Diabetic Retinopathy Grading Based on a Hybrid Deep Learning Model
Eman AbdelMaksoud, Sherif Barakat, Mohammed Elmogy
Abstract
Diabetic retinopathy (DR) is a dangerous disease that may cause blindness suddenly without any indications. Therefore, it is necessary to continuously screen and audit the disease progress from the early to severe stages. By nature, the color fundus image may facilitate many lesion types that lead to diagnosing different DR grade.

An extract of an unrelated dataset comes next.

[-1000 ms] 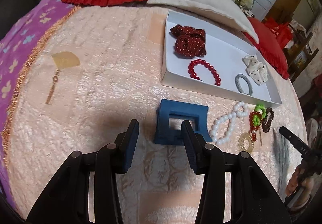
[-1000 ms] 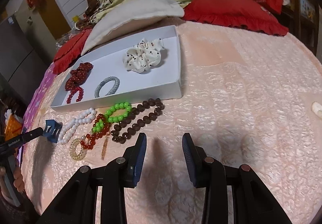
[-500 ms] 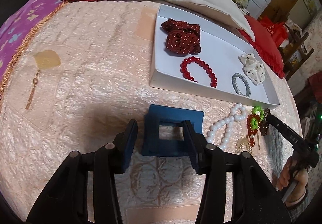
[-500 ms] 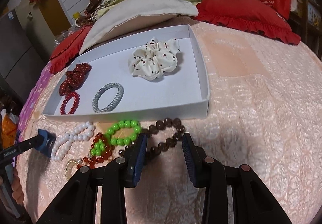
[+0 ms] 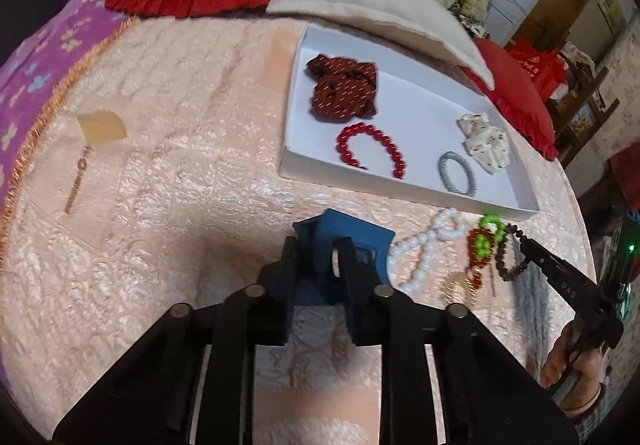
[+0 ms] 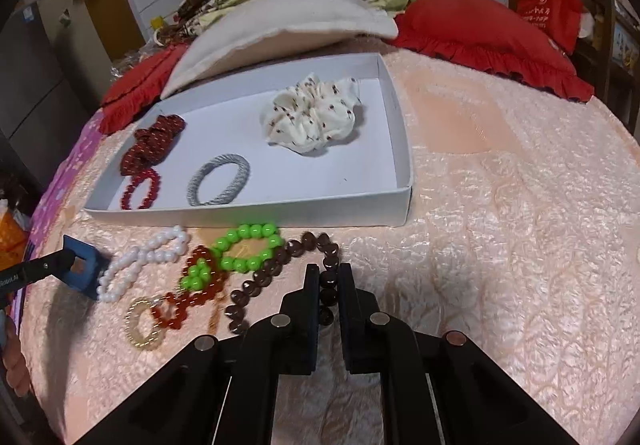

In this respect, deep learning achieved great success in medical image analysis, especially in multi-label (ML) classification. In this paper, we present a novel hybrid, deep learning technique for diagnosing different DR grades, which is called the E-DenseNet model. The proposed technique is a hybrid model of the EyeNet and DenseNet using transfer learning. We got benefits from combining the two models as we customized the EyeNet and embedded dense blocks. The proposed computer-aided diagnosis (CAD) system with E-DenseNet can diagnose different DR grades (normal, mild, moderate, severe, and proliferative DR (PDR)) from various ML color fundus images accurately with minimal training time and memory space. The proposed CAD system gives promising results in diagnosing different DR grades from two benchmark datasets. The proposed system achieved an average accuracy (ACC) equals 91.6%, the Dice similarity coefficient (DSC) equals 92.45%, and the Kappa score equals 0.883.